The aim is to launch the initiative in a phased project on June 1, 2002, with the first phase probably lasting for a period of four years, over a ten-year period. Daly said that it would require about US$5 million just to kick off the programme.

Daly said that the initiative would include universities of the region, including UG and the research institutes across the three University of the West Indies (UWI) campuses; involvement in a comprehensive programme for data analysis; and the development of an ongoing data base. One has begun at the UWI, Mona Campus and ECLAC located in Trinidad and Tobago. She suggested that another repository could be located at the CARICOM Secretariat.

In addition to identifying policies on legislative issues that were salient to countries, she said, the data collection, data analysis programme would also identify pockets of areas in individual countries that would lead to the reduction or eradication of poverty. Based on discussions at the consultation, she said, the average poverty level was given at about 25% per cent in the English speaking Caribbean.

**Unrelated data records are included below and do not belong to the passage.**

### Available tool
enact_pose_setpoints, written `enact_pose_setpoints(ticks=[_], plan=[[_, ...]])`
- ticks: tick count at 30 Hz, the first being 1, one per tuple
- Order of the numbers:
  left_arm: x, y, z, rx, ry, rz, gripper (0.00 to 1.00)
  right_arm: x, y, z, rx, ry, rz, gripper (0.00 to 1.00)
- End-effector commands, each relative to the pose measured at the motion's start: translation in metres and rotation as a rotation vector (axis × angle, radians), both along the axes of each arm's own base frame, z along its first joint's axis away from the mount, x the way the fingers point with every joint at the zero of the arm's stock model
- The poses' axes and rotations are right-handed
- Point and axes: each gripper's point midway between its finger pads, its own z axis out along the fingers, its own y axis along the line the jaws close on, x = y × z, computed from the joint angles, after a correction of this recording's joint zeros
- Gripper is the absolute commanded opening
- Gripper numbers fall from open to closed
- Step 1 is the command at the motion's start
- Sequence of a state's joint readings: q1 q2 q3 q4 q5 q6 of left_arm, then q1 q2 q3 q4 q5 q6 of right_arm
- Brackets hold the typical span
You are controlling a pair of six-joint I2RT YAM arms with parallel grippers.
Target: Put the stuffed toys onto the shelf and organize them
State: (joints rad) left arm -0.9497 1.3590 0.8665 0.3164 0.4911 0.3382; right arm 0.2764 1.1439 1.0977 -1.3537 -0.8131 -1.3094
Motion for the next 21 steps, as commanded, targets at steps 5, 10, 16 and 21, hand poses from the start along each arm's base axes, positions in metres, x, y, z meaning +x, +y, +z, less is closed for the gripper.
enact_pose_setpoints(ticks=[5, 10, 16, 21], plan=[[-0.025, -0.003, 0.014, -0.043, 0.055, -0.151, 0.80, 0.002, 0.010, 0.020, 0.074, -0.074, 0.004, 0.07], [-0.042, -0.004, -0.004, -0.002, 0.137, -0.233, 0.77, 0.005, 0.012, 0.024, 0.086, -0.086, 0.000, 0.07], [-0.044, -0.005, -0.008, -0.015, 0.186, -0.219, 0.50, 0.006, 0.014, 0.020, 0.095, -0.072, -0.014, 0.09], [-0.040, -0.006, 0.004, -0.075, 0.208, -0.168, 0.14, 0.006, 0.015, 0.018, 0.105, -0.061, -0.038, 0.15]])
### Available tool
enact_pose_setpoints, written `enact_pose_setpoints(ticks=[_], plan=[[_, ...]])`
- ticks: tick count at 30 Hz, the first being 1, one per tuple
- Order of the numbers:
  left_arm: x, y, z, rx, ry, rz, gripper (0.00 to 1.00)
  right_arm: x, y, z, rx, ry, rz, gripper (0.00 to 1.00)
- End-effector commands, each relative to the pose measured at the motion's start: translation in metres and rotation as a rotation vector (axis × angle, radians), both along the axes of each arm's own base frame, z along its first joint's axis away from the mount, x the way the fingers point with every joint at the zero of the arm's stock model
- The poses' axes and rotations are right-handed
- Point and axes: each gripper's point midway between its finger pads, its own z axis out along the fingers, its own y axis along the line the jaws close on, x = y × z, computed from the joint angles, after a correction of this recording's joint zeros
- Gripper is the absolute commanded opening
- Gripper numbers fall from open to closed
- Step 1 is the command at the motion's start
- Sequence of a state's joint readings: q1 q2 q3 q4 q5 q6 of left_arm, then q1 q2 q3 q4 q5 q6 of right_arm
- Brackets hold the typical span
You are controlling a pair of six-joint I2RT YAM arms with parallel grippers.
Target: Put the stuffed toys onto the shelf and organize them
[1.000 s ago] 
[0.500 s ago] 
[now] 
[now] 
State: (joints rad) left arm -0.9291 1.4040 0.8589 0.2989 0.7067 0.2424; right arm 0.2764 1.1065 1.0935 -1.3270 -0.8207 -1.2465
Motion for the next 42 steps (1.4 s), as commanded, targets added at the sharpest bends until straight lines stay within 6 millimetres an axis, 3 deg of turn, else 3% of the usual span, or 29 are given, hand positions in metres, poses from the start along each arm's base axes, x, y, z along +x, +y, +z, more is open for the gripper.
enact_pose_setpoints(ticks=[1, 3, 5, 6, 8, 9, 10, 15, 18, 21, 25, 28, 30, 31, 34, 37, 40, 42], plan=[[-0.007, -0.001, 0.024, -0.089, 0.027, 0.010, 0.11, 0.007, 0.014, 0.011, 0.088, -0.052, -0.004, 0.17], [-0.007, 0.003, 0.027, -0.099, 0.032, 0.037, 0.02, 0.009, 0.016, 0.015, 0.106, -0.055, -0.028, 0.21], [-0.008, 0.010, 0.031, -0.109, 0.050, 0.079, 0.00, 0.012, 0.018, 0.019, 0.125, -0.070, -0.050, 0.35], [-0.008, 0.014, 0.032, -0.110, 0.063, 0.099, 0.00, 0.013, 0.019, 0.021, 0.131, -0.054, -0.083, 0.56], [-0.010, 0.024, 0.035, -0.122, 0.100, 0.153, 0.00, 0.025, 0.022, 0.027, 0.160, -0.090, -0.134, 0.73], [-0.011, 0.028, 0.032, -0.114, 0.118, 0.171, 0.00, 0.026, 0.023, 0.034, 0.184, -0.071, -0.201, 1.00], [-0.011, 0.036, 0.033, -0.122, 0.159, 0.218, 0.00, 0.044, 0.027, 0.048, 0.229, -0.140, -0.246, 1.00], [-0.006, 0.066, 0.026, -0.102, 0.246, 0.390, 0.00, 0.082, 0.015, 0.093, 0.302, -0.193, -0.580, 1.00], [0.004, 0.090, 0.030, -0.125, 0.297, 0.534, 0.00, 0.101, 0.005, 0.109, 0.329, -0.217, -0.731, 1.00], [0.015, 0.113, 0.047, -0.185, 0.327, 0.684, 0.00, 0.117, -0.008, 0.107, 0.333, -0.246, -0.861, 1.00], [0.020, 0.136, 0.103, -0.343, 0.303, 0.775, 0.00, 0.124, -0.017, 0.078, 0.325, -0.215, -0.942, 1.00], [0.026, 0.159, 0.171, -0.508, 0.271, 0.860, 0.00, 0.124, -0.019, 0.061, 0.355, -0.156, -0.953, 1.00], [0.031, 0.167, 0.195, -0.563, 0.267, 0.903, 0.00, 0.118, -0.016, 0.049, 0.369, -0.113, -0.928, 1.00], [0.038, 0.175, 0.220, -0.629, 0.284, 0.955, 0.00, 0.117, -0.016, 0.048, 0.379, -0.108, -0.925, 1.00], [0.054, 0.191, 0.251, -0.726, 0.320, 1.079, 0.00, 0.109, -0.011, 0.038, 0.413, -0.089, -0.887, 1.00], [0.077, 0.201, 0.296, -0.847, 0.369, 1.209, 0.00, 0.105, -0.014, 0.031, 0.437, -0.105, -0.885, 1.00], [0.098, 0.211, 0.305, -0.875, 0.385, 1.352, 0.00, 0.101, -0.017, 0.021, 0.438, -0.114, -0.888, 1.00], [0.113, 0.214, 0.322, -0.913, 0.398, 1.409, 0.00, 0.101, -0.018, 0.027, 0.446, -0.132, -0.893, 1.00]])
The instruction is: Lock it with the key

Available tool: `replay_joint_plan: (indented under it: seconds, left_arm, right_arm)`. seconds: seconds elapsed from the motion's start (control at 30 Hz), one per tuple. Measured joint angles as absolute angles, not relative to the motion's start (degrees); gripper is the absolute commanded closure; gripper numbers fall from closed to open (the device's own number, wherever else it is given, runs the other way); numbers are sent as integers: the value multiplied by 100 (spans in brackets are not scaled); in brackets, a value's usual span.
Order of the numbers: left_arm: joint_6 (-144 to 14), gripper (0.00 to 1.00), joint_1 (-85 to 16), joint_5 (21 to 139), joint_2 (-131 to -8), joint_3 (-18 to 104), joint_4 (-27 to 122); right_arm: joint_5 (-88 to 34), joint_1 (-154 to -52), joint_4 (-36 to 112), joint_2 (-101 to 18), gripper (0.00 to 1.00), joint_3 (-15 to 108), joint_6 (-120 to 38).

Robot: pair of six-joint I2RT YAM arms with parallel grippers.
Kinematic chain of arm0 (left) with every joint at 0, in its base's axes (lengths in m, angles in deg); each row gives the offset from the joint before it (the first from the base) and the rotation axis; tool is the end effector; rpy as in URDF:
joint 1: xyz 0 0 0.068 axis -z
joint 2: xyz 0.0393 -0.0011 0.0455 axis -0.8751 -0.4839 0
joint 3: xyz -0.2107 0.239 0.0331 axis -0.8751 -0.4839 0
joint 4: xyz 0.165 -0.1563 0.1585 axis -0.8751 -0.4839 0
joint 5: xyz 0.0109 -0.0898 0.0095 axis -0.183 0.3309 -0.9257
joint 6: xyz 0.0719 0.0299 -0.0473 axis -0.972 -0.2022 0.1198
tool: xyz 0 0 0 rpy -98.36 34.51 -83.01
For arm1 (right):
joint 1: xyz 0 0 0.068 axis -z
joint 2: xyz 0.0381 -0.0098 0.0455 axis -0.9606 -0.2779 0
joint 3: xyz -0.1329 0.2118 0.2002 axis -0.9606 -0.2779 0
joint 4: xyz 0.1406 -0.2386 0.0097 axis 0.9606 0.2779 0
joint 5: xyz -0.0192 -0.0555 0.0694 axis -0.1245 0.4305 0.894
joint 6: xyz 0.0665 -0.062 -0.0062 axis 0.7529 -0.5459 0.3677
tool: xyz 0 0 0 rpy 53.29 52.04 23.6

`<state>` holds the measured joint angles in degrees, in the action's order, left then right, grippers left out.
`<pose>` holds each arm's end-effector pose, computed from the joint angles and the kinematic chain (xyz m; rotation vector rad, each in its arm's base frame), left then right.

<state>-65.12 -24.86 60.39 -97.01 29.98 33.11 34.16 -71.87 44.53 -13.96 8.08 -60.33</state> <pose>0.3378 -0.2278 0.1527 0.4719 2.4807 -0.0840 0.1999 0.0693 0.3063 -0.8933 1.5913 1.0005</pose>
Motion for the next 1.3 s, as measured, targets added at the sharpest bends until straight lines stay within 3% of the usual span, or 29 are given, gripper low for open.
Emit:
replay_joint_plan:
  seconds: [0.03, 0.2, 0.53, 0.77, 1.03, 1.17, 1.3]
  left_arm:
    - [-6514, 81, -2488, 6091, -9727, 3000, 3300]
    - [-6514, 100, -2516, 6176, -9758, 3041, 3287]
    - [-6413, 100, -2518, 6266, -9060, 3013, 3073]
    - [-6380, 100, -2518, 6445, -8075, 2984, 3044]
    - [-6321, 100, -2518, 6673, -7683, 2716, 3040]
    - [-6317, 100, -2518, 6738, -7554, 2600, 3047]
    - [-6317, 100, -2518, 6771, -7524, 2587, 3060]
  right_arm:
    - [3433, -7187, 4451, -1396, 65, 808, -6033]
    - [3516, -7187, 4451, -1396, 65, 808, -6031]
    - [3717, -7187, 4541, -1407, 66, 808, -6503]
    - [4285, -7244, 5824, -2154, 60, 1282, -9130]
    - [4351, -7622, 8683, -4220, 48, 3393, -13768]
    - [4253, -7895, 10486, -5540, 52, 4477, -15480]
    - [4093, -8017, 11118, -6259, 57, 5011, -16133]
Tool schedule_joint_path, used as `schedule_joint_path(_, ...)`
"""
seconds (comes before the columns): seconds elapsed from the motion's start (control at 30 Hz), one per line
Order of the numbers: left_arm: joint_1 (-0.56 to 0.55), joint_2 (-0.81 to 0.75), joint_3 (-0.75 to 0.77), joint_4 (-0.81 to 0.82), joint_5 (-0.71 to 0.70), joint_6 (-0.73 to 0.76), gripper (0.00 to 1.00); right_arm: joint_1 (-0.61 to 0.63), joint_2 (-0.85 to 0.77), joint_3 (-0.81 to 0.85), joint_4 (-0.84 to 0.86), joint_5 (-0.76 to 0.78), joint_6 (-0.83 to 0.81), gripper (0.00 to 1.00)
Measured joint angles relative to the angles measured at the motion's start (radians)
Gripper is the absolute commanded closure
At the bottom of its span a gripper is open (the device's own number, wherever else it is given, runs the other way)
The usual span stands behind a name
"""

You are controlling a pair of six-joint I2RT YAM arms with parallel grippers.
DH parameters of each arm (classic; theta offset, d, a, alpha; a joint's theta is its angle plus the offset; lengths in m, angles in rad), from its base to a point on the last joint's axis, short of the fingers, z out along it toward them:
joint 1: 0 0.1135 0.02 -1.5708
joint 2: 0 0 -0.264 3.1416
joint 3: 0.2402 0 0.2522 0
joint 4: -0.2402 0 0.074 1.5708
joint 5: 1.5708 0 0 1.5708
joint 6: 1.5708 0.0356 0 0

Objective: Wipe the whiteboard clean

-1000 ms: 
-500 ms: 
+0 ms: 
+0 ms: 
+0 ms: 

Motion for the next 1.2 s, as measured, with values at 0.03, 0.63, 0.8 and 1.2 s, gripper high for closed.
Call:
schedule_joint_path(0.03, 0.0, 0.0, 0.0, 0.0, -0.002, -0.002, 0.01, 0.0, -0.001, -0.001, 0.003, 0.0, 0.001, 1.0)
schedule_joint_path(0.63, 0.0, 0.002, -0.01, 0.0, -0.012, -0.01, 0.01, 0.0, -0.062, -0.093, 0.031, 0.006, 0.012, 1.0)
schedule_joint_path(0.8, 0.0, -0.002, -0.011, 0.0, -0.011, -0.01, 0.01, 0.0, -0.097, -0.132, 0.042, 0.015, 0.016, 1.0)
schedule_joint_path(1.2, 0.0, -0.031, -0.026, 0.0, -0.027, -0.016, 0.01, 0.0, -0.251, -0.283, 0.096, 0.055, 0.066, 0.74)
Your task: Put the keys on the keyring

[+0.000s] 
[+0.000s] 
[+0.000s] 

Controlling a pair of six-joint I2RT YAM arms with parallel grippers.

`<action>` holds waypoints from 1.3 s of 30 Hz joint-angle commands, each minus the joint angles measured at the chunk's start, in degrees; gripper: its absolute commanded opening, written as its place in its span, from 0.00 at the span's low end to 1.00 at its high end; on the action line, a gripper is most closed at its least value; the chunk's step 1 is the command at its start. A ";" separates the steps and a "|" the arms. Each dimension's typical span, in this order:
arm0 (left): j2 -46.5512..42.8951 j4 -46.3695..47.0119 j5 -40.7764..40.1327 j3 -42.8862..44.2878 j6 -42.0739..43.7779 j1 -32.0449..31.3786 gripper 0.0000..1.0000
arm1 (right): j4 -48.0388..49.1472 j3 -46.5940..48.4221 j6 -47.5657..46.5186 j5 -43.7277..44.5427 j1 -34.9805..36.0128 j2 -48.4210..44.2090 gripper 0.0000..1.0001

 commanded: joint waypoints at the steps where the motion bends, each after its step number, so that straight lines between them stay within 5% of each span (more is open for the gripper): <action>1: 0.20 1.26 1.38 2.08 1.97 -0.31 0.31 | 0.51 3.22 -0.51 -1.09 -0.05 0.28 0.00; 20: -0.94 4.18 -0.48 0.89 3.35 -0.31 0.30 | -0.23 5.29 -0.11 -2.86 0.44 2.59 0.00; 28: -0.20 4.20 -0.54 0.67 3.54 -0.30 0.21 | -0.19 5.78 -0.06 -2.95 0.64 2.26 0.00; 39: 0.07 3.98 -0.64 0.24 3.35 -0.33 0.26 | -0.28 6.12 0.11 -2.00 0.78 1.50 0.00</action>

In adopting the MECOVI programme, she noted that DPPWG has enlisted commitment of about US$18 million in grant funds from donors. Since its launch in 1997, the MECOVI programme has been successful in strengthening the local capacity in planning and implementing household surveys, promoting wide utilisation of improved survey data for research and policy work, and improving analytical capabilities in conducting analysis of poverty and social policy in Latin America.

CARICOM Assistant Secretary Edward Greene said that the exercise was timely as it dealt with the heart of what the Caribbean was planning for human resources and at a time when it was moving towards a single market and economy.

CARICOM, he said, saw poverty reduction and poverty eradication among and within states as one of the critical issues, which "we need to plan" for. He said it was also timely because "we are now in a stage where we are planning our work around an integrated framework" which was dealing with concrete issues and investing in human resources with equity.

Among the donors represented were the Caribbean Development Bank, the Inter-American Development Bank, the Pan American Health Organisation, the World Bank, the European Union and the Canadian International Development Agency. Regional governments, the International Labour Organisation, the CARICOM Secretariat and the University of the West Indies were also represented.